PROBLEM:
Go to the line containing "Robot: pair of" and return it and each line after it exactly, through the end of the data below, and nothing more.

INFORMATION SUPPLIED:

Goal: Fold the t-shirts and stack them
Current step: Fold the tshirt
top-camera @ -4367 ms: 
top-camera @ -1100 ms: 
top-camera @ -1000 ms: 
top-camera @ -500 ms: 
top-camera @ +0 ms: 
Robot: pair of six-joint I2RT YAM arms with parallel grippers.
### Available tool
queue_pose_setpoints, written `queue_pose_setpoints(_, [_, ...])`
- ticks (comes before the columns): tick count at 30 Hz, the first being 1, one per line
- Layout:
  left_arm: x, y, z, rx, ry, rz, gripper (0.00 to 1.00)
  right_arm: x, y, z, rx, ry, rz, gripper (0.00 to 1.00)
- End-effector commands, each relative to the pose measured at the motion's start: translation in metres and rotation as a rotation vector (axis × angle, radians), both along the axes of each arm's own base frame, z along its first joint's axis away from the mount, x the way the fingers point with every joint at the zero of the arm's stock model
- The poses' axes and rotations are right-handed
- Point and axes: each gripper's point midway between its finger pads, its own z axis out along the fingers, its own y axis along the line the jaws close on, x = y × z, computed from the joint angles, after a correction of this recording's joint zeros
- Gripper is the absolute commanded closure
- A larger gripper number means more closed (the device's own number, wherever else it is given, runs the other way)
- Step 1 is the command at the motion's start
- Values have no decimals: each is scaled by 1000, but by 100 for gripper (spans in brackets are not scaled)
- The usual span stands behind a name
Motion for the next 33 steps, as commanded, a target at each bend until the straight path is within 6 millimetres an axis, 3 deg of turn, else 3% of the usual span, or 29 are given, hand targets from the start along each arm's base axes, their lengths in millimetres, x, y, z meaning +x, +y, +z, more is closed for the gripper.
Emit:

EXPECTED ANSWER:
Robot: pair of six-joint I2RT YAM arms with parallel grippers.
### Available tool
queue_pose_setpoints, written `queue_pose_setpoints(_, [_, ...])`
- ticks (comes before the columns): tick count at 30 Hz, the first being 1, one per line
- Layout:
  left_arm: x, y, z, rx, ry, rz, gripper (0.00 to 1.00)
  right_arm: x, y, z, rx, ry, rz, gripper (0.00 to 1.00)
- End-effector commands, each relative to the pose measured at the motion's start: translation in metres and rotation as a rotation vector (axis × angle, radians), both along the axes of each arm's own base frame, z along its first joint's axis away from the mount, x the way the fingers point with every joint at the zero of the arm's stock model
- The poses' axes and rotations are right-handed
- Point and axes: each gripper's point midway between its finger pads, its own z axis out along the fingers, its own y axis along the line the jaws close on, x = y × z, computed from the joint angles, after a correction of this recording's joint zeros
- Gripper is the absolute commanded closure
- A larger gripper number means more closed (the device's own number, wherever else it is given, runs the other way)
- Step 1 is the command at the motion's start
- Values have no decimals: each is scaled by 1000, but by 100 for gripper (spans in brackets are not scaled)
- The usual span stands behind a name
Motion for the next 33 steps, as commanded, a target at each bend until the straight path is within 6 millimetres an axis, 3 deg of turn, else 3% of the usual span, or 29 are given, hand targets from the start along each arm's base axes, their lengths in millimetres, x, y, z meaning +x, +y, +z, more is closed for the gripper.
Emit:

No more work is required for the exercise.